■ **EXERCISE DIRECTIONS**
Show only those lines of the entries where the string "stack" is found.
○ ○ ○
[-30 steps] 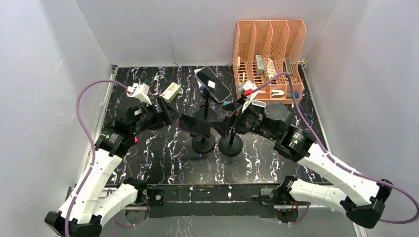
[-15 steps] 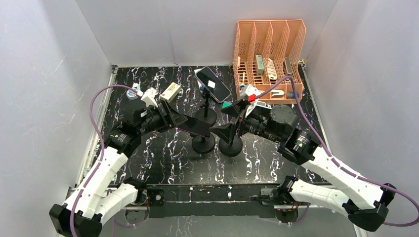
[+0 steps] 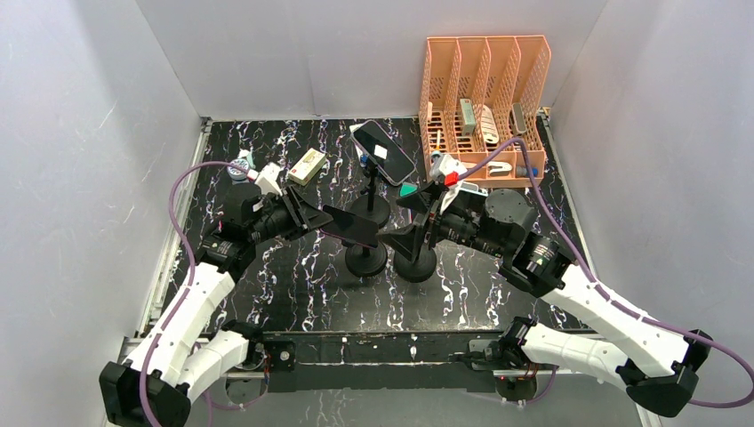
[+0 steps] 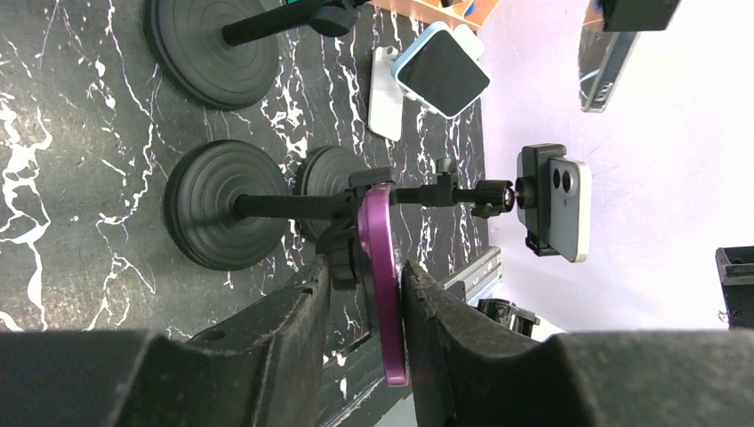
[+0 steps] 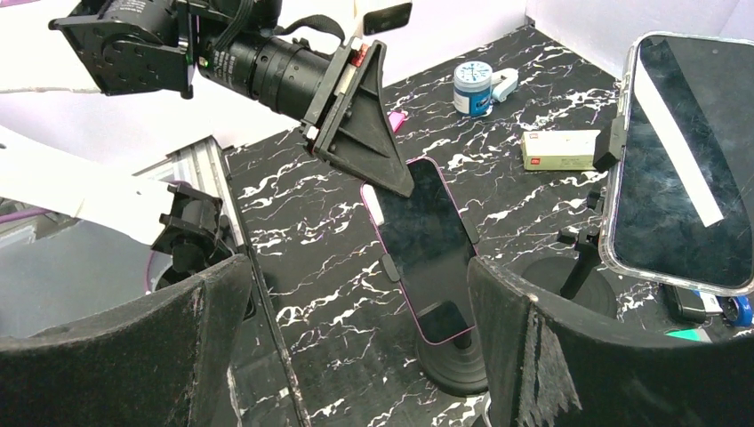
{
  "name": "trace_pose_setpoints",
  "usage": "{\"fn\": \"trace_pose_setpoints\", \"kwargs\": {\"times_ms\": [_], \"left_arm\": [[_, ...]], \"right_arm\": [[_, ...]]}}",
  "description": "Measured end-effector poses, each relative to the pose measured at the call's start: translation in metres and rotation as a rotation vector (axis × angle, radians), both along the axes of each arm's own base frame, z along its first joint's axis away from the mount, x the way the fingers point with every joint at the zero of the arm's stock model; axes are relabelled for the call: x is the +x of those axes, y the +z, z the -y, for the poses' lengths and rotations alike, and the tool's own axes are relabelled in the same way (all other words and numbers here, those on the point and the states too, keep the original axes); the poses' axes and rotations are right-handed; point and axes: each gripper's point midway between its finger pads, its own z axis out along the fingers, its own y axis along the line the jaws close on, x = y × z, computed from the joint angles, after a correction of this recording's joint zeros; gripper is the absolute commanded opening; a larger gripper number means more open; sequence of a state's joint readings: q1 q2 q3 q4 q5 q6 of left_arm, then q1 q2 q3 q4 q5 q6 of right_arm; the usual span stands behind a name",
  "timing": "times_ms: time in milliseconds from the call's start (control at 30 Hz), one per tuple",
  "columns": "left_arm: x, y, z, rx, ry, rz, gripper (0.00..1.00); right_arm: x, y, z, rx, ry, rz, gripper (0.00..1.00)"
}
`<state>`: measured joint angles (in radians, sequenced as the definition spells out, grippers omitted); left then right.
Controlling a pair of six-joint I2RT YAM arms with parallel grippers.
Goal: Remove the phone from the phone stand
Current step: Adjust the phone stand with the phone at the center of the board.
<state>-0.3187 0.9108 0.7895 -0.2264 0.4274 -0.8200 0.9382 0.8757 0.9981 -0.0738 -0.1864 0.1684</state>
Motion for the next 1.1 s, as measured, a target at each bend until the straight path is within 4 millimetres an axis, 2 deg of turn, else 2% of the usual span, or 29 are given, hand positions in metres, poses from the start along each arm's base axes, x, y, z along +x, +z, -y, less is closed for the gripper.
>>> {"fn": "trace_pose_setpoints", "kwargs": {"times_ms": [100,333,500,600,833,967,1100], "left_arm": [[0.001,-0.005,0.000,-0.032,-0.002,-0.012,0.29],[0.002,-0.002,0.005,-0.107,-0.039,-0.005,0.27],[0.002,0.004,0.010,-0.135,-0.068,0.014,0.19],[0.001,0.004,0.010,-0.137,-0.073,0.010,0.15],[0.001,0.000,0.007,-0.126,-0.069,0.002,0.00],[0.002,0.000,0.006,-0.121,-0.070,0.008,0.00],[0.001,0.000,0.006,-0.116,-0.079,0.014,0.00]], "right_arm": [[0.000,-0.004,0.000,-0.007,0.000,-0.005,0.99],[0.001,-0.008,-0.002,-0.017,0.000,-0.010,0.99],[0.003,-0.012,-0.004,-0.028,0.001,-0.012,0.99],[0.003,-0.014,-0.005,-0.033,0.002,-0.015,0.99],[0.005,-0.018,-0.007,-0.046,0.005,-0.017,0.99],[0.006,-0.022,-0.008,-0.059,0.005,-0.019,0.99],[0.010,-0.036,-0.012,-0.111,0.007,-0.031,0.99]]}}
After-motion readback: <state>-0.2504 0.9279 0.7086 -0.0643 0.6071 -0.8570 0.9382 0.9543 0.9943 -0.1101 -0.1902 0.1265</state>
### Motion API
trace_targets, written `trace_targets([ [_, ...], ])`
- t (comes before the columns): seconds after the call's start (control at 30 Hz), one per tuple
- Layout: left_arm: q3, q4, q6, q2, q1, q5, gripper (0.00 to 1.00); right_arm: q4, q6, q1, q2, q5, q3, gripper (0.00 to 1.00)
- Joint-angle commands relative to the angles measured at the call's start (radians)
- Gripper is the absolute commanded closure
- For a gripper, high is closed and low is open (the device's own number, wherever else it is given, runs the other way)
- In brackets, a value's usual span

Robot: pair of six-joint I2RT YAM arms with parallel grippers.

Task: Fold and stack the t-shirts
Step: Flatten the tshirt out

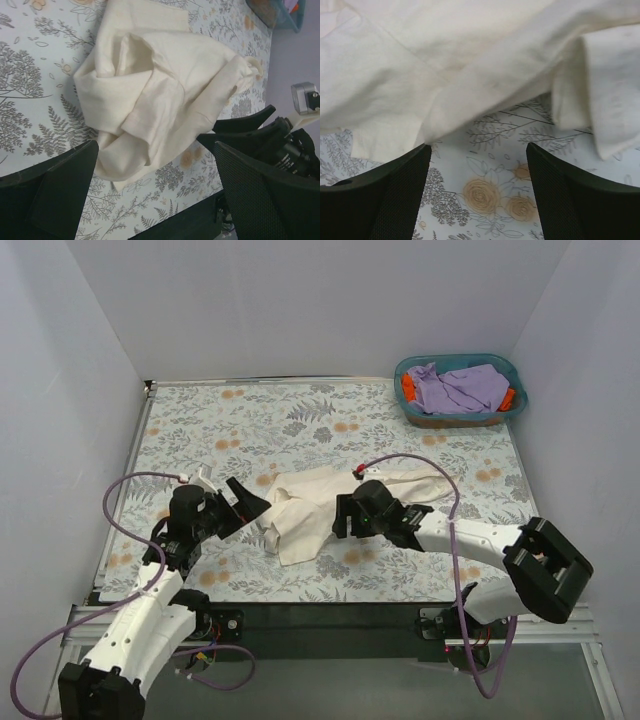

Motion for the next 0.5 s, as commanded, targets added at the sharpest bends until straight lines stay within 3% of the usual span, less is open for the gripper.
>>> trace_targets([
  [0.0,0.093,0.007,-0.009,0.041,-0.118,-0.089,0.07,-0.03,-0.038,-0.083,-0.119,0.037,-0.026,0.3],
  [0.17,0.167,0.073,-0.04,0.178,-0.336,-0.196,0.07,-0.101,-0.14,-0.19,-0.232,0.026,-0.052,0.22],
  [0.3,0.294,0.098,0.0,0.371,-0.587,-0.38,0.07,-0.153,-0.199,-0.301,-0.327,0.038,-0.066,0.18],
  [0.47,0.483,0.082,0.073,0.691,-0.718,-0.456,0.07,-0.184,-0.226,-0.456,-0.366,-0.002,-0.082,0.2],
])
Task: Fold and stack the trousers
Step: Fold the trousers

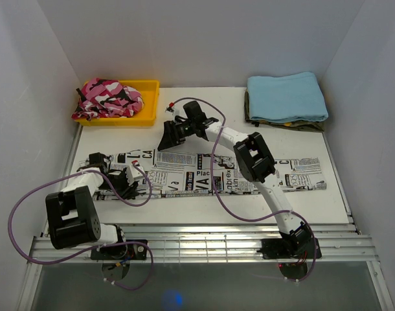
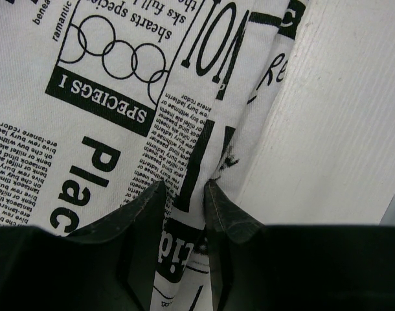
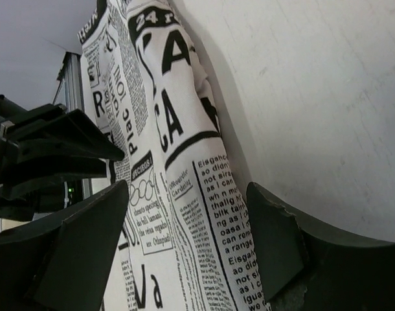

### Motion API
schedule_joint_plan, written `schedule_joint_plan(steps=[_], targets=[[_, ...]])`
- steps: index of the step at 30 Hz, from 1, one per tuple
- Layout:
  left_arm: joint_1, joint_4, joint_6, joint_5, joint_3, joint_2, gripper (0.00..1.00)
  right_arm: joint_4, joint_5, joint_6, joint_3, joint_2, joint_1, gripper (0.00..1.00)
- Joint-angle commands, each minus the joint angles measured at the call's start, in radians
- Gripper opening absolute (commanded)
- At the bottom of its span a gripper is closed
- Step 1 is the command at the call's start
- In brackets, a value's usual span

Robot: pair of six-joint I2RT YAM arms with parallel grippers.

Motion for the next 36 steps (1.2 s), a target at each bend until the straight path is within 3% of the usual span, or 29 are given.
schedule_joint_plan(steps=[1, 6, 10, 13, 18, 25, 31, 36], targets=[[-0.006, 0.009, 0.019, -0.145, -0.078, 0.064, 0.42, -0.057, -0.055, -0.069, -0.004, -0.001, -0.005, 0.78], [-0.006, 0.007, 0.014, -0.139, -0.069, 0.06, 0.41, -0.097, -0.068, -0.111, -0.022, -0.01, -0.018, 0.71], [-0.006, 0.004, 0.016, -0.137, -0.072, 0.056, 0.41, -0.109, -0.116, -0.076, -0.008, 0.007, -0.035, 0.5], [-0.006, 0.004, 0.019, -0.137, -0.078, 0.059, 0.41, -0.077, -0.166, -0.03, -0.014, -0.002, -0.046, 0.44], [-0.008, 0.011, 0.011, -0.133, -0.08, 0.06, 0.41, 0.043, -0.203, 0.036, -0.096, -0.066, -0.049, 0.46], [-0.008, 0.011, 0.013, -0.136, -0.08, 0.06, 0.41, 0.082, -0.248, 0.144, -0.071, -0.011, -0.035, 0.5], [-0.008, 0.012, 0.011, -0.139, -0.078, 0.063, 0.41, 0.208, -0.282, 0.265, -0.103, -0.01, -0.029, 0.46], [-0.006, 0.011, 0.016, -0.133, -0.08, 0.067, 0.4, 0.192, -0.286, 0.285, -0.084, -0.007, -0.023, 0.48]])
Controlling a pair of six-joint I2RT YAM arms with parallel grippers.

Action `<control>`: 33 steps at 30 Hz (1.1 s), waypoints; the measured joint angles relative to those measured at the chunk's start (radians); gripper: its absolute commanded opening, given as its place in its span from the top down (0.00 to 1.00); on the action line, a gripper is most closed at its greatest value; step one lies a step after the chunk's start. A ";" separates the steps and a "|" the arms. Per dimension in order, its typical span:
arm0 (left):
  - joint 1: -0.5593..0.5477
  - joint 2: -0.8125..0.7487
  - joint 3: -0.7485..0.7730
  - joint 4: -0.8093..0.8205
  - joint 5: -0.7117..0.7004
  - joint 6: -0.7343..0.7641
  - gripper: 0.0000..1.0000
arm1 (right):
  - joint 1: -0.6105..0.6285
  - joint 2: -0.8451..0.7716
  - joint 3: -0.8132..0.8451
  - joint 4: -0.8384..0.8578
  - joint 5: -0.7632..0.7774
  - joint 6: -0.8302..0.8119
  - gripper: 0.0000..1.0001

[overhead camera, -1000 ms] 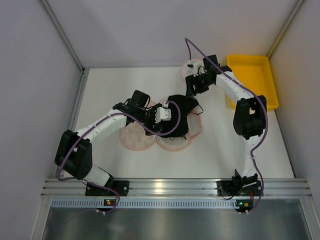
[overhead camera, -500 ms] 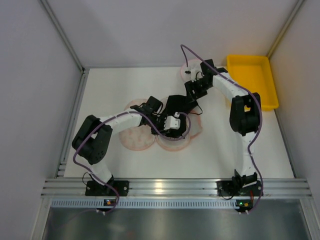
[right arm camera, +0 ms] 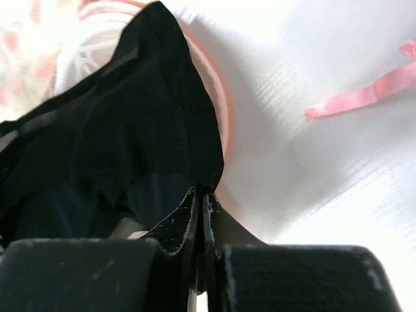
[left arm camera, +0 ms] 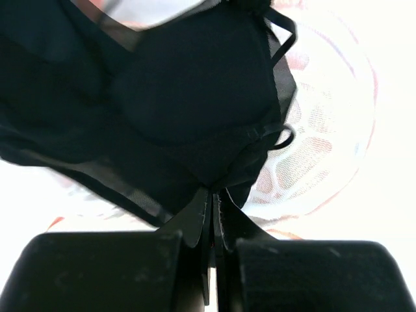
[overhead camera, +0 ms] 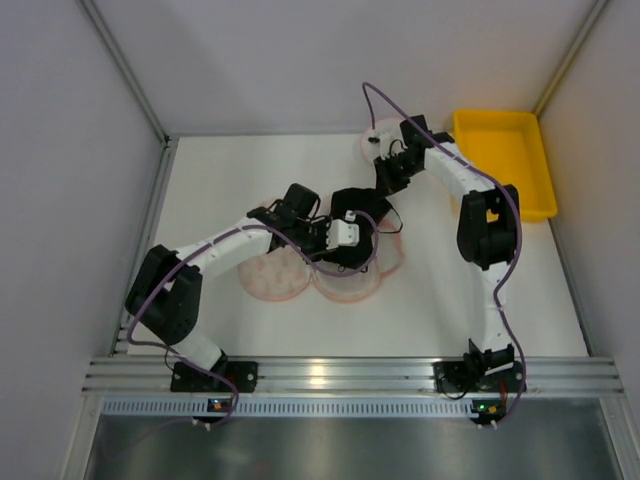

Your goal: Place the bra in the laundry bag and zip it closed

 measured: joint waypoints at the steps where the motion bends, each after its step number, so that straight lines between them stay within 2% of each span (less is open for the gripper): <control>1: 0.000 -0.016 0.000 -0.002 0.000 -0.011 1.00 | 0.000 -0.003 0.000 0.003 -0.009 0.005 1.00; 8: -0.006 -0.086 0.036 -0.024 0.005 -0.074 1.00 | 0.029 -0.021 0.006 0.028 -0.062 0.006 1.00; 14: -0.039 -0.083 0.084 -0.068 0.001 -0.135 1.00 | 0.077 -0.021 0.016 0.046 -0.092 0.005 1.00; 23: -0.080 -0.027 0.111 -0.093 -0.012 -0.173 1.00 | 0.085 -0.008 0.021 0.061 -0.101 0.006 0.99; 25: -0.085 -0.001 0.111 -0.096 -0.017 -0.175 0.88 | 0.085 -0.005 0.021 0.065 -0.098 0.010 0.85; 26: -0.088 0.011 0.111 -0.098 -0.020 -0.177 0.76 | 0.085 -0.004 0.021 0.066 -0.097 0.011 0.79; 27: -0.091 0.024 0.111 -0.103 -0.027 -0.177 0.73 | 0.085 -0.004 0.021 0.067 -0.096 0.013 0.60; 28: -0.093 0.037 0.111 -0.109 -0.033 -0.185 0.69 | 0.085 -0.004 0.021 0.067 -0.095 0.015 0.51; 29: -0.095 0.045 0.112 -0.113 -0.039 -0.193 0.64 | 0.085 -0.004 0.021 0.068 -0.091 0.014 0.45; 32: -0.097 0.059 0.121 -0.129 -0.065 -0.207 0.62 | 0.085 -0.004 0.021 0.068 -0.077 0.021 0.36; 33: -0.097 0.059 0.128 -0.136 -0.074 -0.210 0.58 | 0.085 -0.004 0.021 0.067 -0.070 0.026 0.29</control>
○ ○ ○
■ **OUTPUT**
Task: Fold and stack the t-shirts
Task: Fold and stack the trousers

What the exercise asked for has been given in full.